Clean equipment frequently

  • Set clear guidance for the use and cleaning of toilets, showers and changing facilities to make sure they are kept clean and social distancing is achieved as much as possible
  • Clean work areas and equipment between uses
  • Frequently clean and disinfect objects and surfaces that are touched regularly
  • If equipment like tools or vehicles are shared, then clean them after each use

 

  1. Protecting Vulnerable Workers

 

As an employer, you have a legal duty to protect workers from harm. You should make sure you consider the risk to workers who are particularly vulnerable to coronavirus and put controls in place to reduce that risk.

The Public Health England report Disparities in the risk and outcomes of COVID-19 shows that some groups of people may be at more risk of being infected and/or an adverse outcome if infected.

There are currently no expectations of additional controls for these groups. But make sure your existing controls (social distancing, good hygiene and cleaning, ventilation, supervision etc) are applied stringently.

As an employer, you need to support these individuals/groups in your workforce. You should support them by ensuring that:

  • you emphasise the importance of individual and wider workforce engagement, buy-in and cooperation to ensure controls are applied stringently
  • they have individual discussions with their managers around their particular concerns
  • you/they discuss the risk management measures you have put in place to minimise transmission to keep them, and others, safe
  • you explain the controls you will put/already have in place to protect them and other workers

 

Shielded workers

During the coronavirus (COVID-19) outbreak, the government has defined some people as clinically extremely vulnerable (shielded).

Shielded workers are at increased risk of severe illness from coronavirus. They cannot return to workplaces before at least 31 July 2020 in Scotland, from 1 August 2020 in England and from 16 August 2020 in Wales when shielding is paused.

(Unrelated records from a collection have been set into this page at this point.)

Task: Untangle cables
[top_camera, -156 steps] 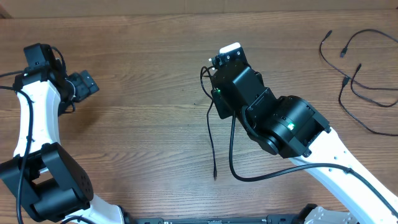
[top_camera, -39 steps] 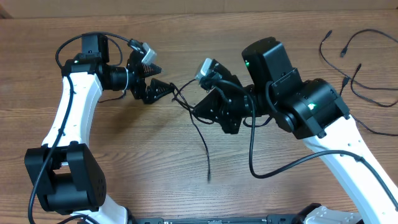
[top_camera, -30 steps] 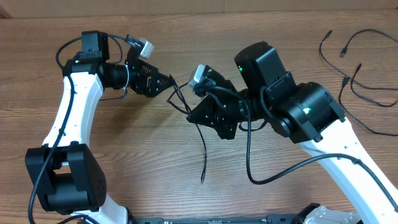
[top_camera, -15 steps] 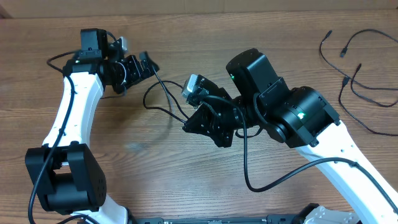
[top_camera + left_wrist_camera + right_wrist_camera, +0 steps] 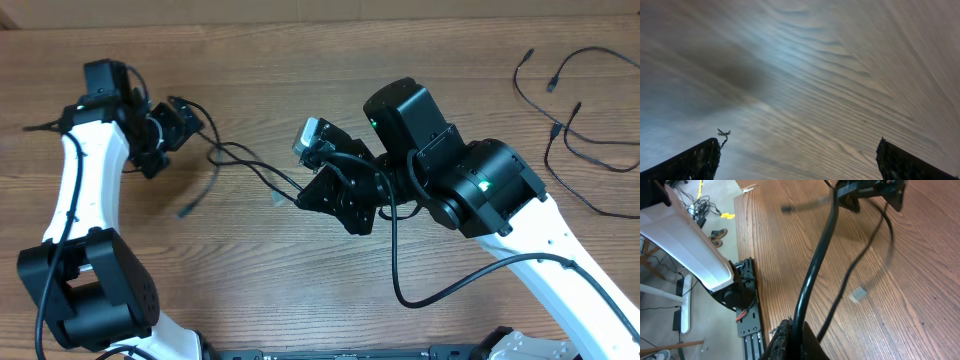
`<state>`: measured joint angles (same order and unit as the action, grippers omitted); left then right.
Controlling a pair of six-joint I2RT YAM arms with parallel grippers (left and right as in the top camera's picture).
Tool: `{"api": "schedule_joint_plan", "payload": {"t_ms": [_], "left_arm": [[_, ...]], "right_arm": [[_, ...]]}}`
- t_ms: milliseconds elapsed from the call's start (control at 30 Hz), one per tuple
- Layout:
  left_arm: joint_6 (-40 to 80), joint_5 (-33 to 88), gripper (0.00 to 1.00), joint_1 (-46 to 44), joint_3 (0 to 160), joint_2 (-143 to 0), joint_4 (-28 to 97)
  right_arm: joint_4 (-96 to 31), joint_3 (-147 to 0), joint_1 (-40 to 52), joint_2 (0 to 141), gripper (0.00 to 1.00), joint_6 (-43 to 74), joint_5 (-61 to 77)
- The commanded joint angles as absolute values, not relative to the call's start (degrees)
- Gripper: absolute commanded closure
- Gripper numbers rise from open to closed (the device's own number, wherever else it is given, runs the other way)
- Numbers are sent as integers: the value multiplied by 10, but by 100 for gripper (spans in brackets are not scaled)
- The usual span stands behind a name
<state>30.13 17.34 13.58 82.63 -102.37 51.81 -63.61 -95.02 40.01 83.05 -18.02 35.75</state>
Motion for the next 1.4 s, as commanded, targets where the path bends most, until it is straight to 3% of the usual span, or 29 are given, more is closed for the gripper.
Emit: {"api": "schedule_joint_plan", "payload": {"t_ms": [0, 133, 333, 600, 733, 1167, 1367], "left_arm": [[318, 140, 0, 163, 827, -1029, 530], [347, 134, 1, 181, 827, -1029, 547], [495, 135, 0, 203, 827, -1029, 590], [545, 144, 0, 203, 827, -1029, 620], [624, 197, 0, 203, 827, -1029, 653], [708, 365, 0, 203, 827, -1029, 696], [811, 295, 0, 203, 827, -1029, 696]], "right_arm": [[-633, -948, 405, 824, 96, -178, 358], [-633, -948, 405, 824, 96, -178, 356], [-633, -948, 405, 824, 96, -178, 356], [-632, -948, 405, 824, 96, -178, 346], [-631, -948, 405, 824, 96, -178, 343], [-623, -948, 405, 824, 96, -178, 343], [-629, -948, 405, 824, 96, -178, 343]]}}
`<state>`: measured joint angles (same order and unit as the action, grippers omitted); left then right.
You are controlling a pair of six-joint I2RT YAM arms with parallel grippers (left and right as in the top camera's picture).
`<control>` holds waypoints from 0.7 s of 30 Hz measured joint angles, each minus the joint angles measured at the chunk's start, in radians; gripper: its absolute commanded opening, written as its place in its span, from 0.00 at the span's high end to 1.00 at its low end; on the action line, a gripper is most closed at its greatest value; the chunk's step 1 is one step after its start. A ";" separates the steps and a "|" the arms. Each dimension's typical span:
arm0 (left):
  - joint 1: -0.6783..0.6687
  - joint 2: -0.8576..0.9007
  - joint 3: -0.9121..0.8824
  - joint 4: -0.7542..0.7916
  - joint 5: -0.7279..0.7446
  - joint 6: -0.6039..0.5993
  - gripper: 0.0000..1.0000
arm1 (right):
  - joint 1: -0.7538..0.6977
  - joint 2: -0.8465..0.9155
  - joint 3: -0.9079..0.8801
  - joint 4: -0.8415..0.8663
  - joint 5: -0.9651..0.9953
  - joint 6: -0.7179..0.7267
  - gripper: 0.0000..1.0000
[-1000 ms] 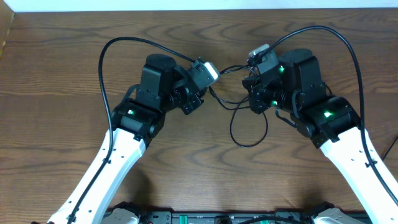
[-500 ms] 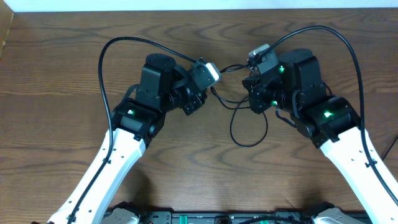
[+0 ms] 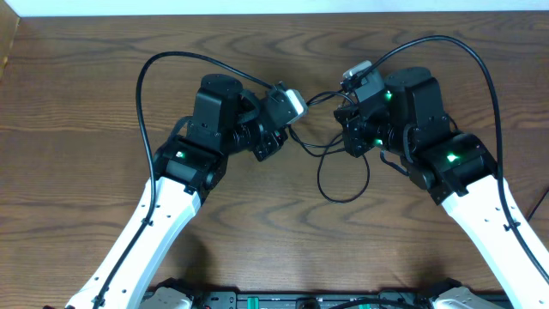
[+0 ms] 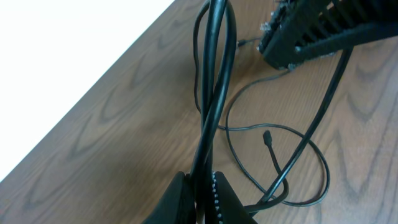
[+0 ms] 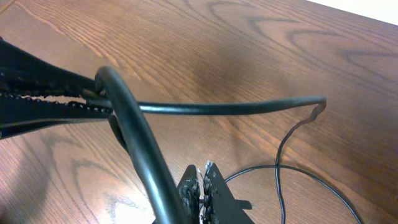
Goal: Untangle cables
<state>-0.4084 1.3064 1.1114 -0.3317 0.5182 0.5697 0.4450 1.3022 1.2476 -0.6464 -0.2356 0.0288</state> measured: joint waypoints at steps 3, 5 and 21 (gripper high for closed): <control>0.000 0.000 0.000 -0.021 0.002 0.000 0.93 | 0.000 0.000 0.000 0.000 0.000 0.000 0.99; 0.000 0.000 0.000 -0.049 0.005 0.000 0.93 | 0.000 0.000 0.000 0.000 0.000 0.000 0.99; -0.007 -0.022 0.012 -0.358 0.051 0.000 0.93 | -0.049 0.000 -0.005 0.021 0.365 0.048 0.99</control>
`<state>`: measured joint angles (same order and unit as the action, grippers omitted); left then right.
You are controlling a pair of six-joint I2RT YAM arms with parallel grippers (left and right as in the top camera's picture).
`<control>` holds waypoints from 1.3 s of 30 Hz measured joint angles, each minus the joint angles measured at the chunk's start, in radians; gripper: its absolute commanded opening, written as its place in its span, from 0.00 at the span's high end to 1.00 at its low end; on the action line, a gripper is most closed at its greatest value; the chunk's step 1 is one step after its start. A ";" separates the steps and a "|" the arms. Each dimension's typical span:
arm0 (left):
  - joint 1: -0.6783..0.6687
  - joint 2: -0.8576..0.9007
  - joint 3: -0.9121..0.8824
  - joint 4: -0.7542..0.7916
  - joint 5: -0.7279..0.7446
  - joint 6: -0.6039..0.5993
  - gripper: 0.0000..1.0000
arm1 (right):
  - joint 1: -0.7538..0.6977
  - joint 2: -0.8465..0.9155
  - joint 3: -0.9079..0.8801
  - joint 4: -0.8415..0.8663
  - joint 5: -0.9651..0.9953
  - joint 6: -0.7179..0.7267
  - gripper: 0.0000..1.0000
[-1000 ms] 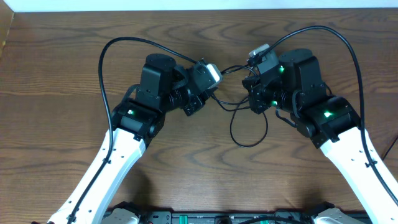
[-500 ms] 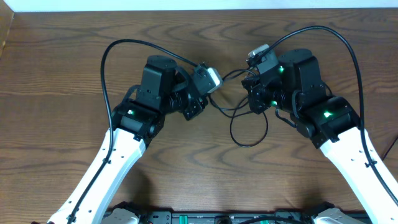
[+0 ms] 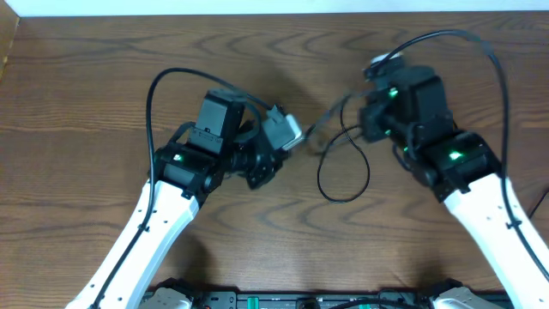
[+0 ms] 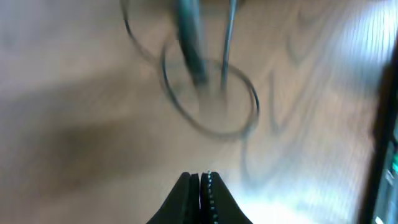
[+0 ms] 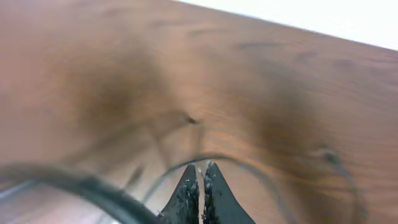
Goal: Untangle cables
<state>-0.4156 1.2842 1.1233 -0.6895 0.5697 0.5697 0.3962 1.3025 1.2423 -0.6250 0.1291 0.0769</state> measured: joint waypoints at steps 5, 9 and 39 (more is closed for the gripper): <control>0.007 -0.027 -0.004 -0.067 -0.067 0.000 0.92 | -0.130 -0.001 0.000 0.005 0.087 0.037 0.99; 0.007 -0.075 -0.004 -0.065 -0.105 0.000 0.91 | -0.162 -0.001 0.000 0.005 0.058 0.049 0.99; 0.007 0.055 -0.004 0.242 -0.131 0.003 0.55 | -0.111 -0.014 0.000 0.077 -0.620 -0.063 0.99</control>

You can find guidance on shielding and protecting workers, explaining who is clinically extremely vulnerable, from Public Health EnglandHealth Protection Scotland and Public Health Wales.

 

 

 

 

 

Supporting shielded workers returning to work

  • You should talk to shielded workers about their working arrangements and take every possible step to enable your workers to work from home.
  • When shielding is paused, where it is not possible for workers to work from home, you must regularly review your risk assessment, and do everything ‘reasonably practicable’ to protect those workers from harm.
  • If workers are in the shielded categories, explain what will be done to protect them, for example doing tasks where stringent social distancing guidelinescan be followed.
  • This also applies to workers living with someone in the shielded group.
  • You can find more advice on shielding and protecting vulnerable peopleon GOV.UK.

 

Pregnant workers

During the outbreak, pregnant workers have been advised to follow stringent social distancing to reduce the risk of severe illness from coronavirus.

 

There is a long-standing requirement for employers to put in place measures to ensure workplace safety where a significant health and safety risk is identified for a new or expectant mother.

 

Some pregnant workers will be at greater risk of severe illness from coronavirus. They should have received a shielding letter from the NHS advising them:

  • to stay at home where possible
  • that they are not expected to be in a workplace

 

Employers will need to take this into account in their risk assessment.

If you cannot put the necessary control measures in place, such as adjustments to the job or working from home, you should suspend the pregnant worker on paid leave. This is in line with regulation 16(3) of the Management of Health and Safety at Work Regulations 1999.

Where possible you should keep people 2m apart. If this is not viable, keeping 1m apart with risk mitigation is acceptable.

 

You must ensure that workers and other people visiting your workplace understand and comply with the measures you put in place.

 

Social distancing should form part of your business’s risk assessment and is one of the steps needed to make your workplace COVID-secure.